FORMATION ACCÉLÉRÉE DES PRÉPOSÉS AUX BÉNÉFICIAIRES : LE POINT DE VUE D'UNE ENSEIGNANTE
14 Septembre 2020

{Formation accélérée des préposés aux bénéficiaires : Le point de vue d'une enseignante}

Les préposés(es) aux bénéficiaires jouent un rôle essentiel dans le réseau de la santé : ils ont un contact constant avec les patients au quotidien. En juin dernier, le gouvernement du Québec a annoncé l’embauche de 10 000 préposés supplémentaires dans les CHSLD, fortement éprouvés par la pandémie de coronavirus. Pas moins de 70 000 candidatures ont été reçues pour cette nouvelle Attestation d'études professionnelles (AEP). L’ancien DEP de 870 heures a été écourté de 375 heures. Il comporte deux parties : 120 heures de cours théoriques donnés en classe et 255 heures restantes consacrées à l'enseignement à distance, et à des stages pratiques en CHSLD. Solange Moscato, enseignante et responsable du soutien aux élèves en Soutien aux soins d’assistance en établissement de soins de longue durée à l'École des métiers des Faubourgs-de-Montréal, nous témoigne des défis de cette formation accélérée.
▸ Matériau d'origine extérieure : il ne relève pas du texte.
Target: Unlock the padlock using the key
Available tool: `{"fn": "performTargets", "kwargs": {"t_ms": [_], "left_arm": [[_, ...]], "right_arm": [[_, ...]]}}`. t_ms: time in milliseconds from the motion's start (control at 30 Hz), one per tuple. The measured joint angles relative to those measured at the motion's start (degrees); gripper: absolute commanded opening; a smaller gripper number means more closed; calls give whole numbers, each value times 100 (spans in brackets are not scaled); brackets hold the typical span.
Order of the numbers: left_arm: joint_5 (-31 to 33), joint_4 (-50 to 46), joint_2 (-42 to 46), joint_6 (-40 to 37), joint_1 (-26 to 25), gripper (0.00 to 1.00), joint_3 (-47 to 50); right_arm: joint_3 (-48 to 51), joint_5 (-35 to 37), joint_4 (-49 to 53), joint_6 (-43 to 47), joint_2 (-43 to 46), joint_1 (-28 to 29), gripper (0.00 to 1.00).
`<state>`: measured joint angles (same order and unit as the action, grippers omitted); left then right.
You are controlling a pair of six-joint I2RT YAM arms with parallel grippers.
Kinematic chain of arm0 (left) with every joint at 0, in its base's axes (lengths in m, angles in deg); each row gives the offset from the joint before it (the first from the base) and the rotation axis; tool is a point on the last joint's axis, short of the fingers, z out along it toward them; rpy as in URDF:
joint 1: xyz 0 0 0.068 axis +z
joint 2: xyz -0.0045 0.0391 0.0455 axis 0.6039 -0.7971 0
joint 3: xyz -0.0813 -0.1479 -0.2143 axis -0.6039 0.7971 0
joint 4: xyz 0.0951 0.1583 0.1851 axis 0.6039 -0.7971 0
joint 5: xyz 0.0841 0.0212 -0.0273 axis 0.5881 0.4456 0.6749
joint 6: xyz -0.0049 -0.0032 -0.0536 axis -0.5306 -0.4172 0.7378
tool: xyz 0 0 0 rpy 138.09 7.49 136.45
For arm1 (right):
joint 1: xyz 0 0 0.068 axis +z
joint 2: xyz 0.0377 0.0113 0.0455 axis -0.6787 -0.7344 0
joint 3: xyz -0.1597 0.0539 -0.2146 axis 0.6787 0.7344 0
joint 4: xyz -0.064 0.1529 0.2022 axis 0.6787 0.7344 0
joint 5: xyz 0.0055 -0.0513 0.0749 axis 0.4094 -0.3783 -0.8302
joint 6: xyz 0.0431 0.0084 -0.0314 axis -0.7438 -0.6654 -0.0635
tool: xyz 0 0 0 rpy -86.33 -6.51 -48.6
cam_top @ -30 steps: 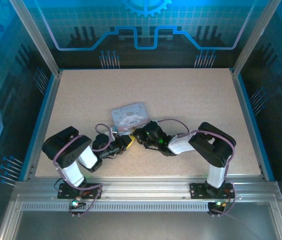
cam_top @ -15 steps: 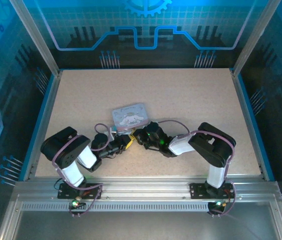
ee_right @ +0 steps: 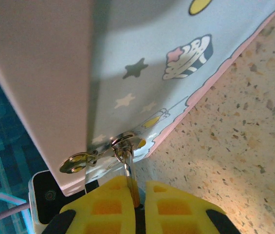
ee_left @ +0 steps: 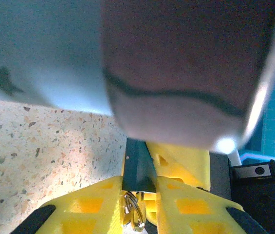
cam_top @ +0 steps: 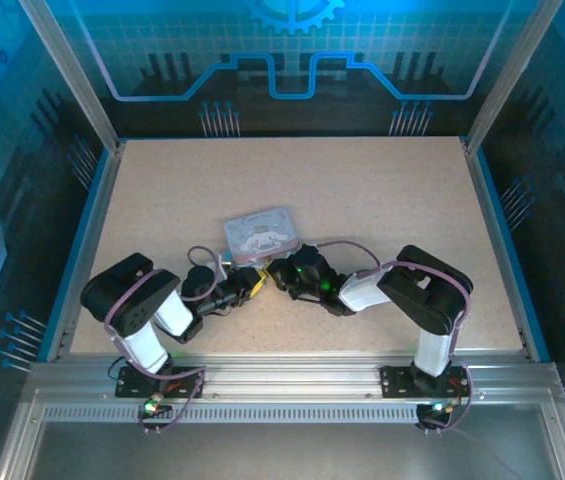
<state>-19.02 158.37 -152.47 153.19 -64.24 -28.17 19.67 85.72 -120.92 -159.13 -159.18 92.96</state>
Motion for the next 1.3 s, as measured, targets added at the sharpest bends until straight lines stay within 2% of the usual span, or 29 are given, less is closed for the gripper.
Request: {"fn": "performTargets", "kwargs": {"t_ms": [233,567,800,933,1067,1300], "left_arm": [[-17,-7,0,0,11,0,11],[4,-2,48,-109,-46,0,44],[514,-39,129,-658,-540,0,42],[852,-260,334,-1078,-820,0,42],[1172,-1008,901,-1635,-997,0,31],[1982,-3641,2487,-3047,-1355,0,-367]], "right_arm": [[-22,24,61,35,2,-4,0],[-321,26,1003,284,227,-2,0],[-844,105,2741,835,608,-2,0],[-986,129,3307,1051,741,-2,1],[-1154,22,3626,1185,739,-2,4],[-1458,-197,3974,1364,651,-2,7]]}}
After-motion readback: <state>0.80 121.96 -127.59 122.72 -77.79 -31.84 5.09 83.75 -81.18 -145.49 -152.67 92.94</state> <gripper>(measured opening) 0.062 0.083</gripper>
MADAME MOSCATO, COMMENT AVEZ-VOUS APPRIS LA MISE SUR PIED DE CE NOUVEL AEP?

Comme tout le monde, à la télévision, ça a été une surprise! J’étais en confinement à la maison et j’ai su que je retournerais vite au travail. Tout de suite, je me suis mise à cogiter sur la faisabilité de cette formation dans un temps si court, et avec ce nombre : 10 000 préposés!
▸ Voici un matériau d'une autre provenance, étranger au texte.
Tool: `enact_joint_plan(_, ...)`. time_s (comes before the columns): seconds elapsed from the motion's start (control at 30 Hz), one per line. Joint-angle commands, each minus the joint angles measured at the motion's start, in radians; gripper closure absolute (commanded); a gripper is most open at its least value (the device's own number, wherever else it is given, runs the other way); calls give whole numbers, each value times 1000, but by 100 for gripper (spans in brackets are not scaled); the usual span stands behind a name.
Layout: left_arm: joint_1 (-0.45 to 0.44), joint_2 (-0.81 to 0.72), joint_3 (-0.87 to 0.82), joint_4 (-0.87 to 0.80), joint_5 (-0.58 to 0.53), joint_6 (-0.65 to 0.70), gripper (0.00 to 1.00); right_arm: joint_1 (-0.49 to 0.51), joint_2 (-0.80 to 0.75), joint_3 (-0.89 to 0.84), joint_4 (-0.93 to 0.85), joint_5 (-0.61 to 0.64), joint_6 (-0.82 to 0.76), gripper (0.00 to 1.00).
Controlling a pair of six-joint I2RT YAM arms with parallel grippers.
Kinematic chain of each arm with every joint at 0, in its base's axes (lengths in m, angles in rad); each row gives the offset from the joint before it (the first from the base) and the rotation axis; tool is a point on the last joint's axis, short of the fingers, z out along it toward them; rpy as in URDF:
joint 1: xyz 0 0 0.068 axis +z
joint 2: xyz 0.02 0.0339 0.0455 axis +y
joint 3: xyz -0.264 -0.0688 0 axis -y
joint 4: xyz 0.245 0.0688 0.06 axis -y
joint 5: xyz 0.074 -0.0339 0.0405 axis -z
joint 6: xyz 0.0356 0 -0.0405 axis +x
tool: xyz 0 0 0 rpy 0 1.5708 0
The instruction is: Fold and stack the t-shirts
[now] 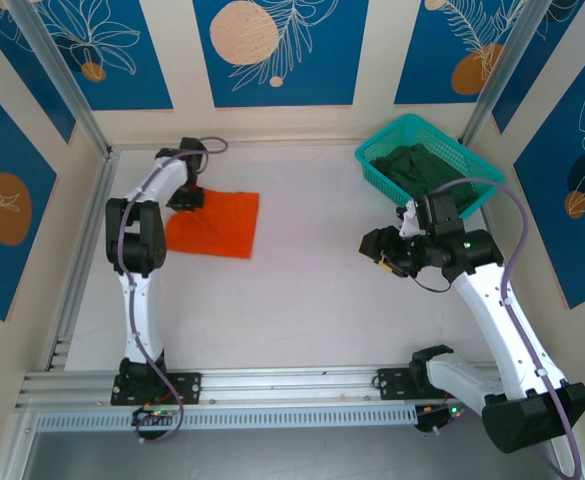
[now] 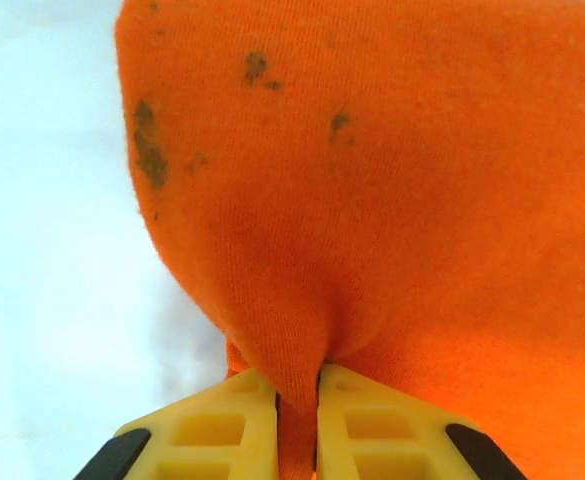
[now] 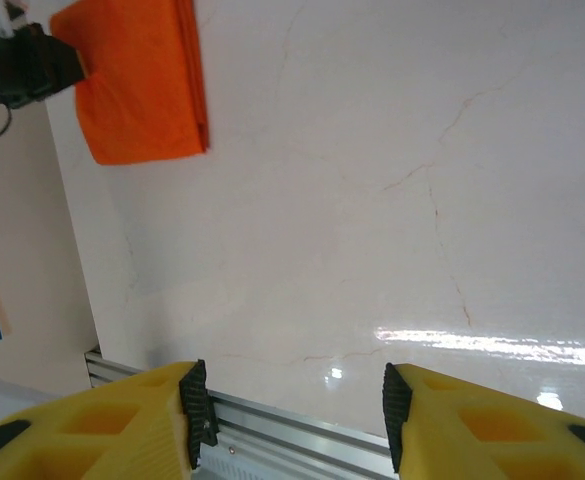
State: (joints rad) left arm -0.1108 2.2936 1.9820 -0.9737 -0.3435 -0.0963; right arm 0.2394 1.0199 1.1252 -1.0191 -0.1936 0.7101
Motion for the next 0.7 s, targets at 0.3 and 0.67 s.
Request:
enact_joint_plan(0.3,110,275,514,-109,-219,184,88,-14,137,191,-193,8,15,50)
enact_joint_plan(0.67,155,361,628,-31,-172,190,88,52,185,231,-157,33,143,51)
QUELS SONT LES GRANDS DÉFIS DE CETTE FORMATION?

Les élèves ont eu trois semaines de cours en classe, ce qui est peu, et nous donne peu de temps pour connaître leurs profils, et évaluer s’ils sont prêts pour le métier. Habituellement, nous passons de sept à huit mois avec eux. Ensuite, la cohorte comportait des gens de tous les horizons, certains qui avaient déjà beaucoup étudié, d’autres non, cela a demandé une capacité d’adaptation à tout le monde. Enfin, il y avait le défi de la vaccination, qui est un prérequis à la formation, et nous avions de courts délais pour vacciner tous les élèves qui ne l’étaient pas.

LA CRISE DE LA COVID A-T-ELLE CHANGÉ VOTRE FAÇON D’ENSEIGNER?

Assurément. La pandémie nous a amenés à nous adapter aux nouvelles technologies informatiques, à développer la formation en ligne. En présentiel, nous étions déjà habitués aux normes sanitaires, et la plupart de mes collègues ont prêté main-forte dans les CHSLD, nous savions déjà comment nous adapter aux nouvelles consignes.

QUELLES SONT LES APTITUDES QUE L’ÉLÈVE DOIT AVOIR OU DÉVELOPPER EN SOUTIEN AUX SOINS D’ASSISTANCE EN ÉTABLISSEMENT DE SANTÉ?

L’empathie. Le contact avec les patients est la qualité la plus importante. Je dirais aussi : une bonne communication, de la patience, de l’ouverture d’esprit, une bonne capacité physique, car le métier est exigeant et comporte de longues heures debout et enfin une bonne capacité d’adaptation, car il y a parfois de la violence, de l’irritabilité, etc. chez les patients.

QUE RETENEZ-VOUS DE CETTE EXPÉRIENCE?

Ma vision des choses et de la vie a changé. Il ne faut rien tenir pour acquis et savoir s’adapter aux situations.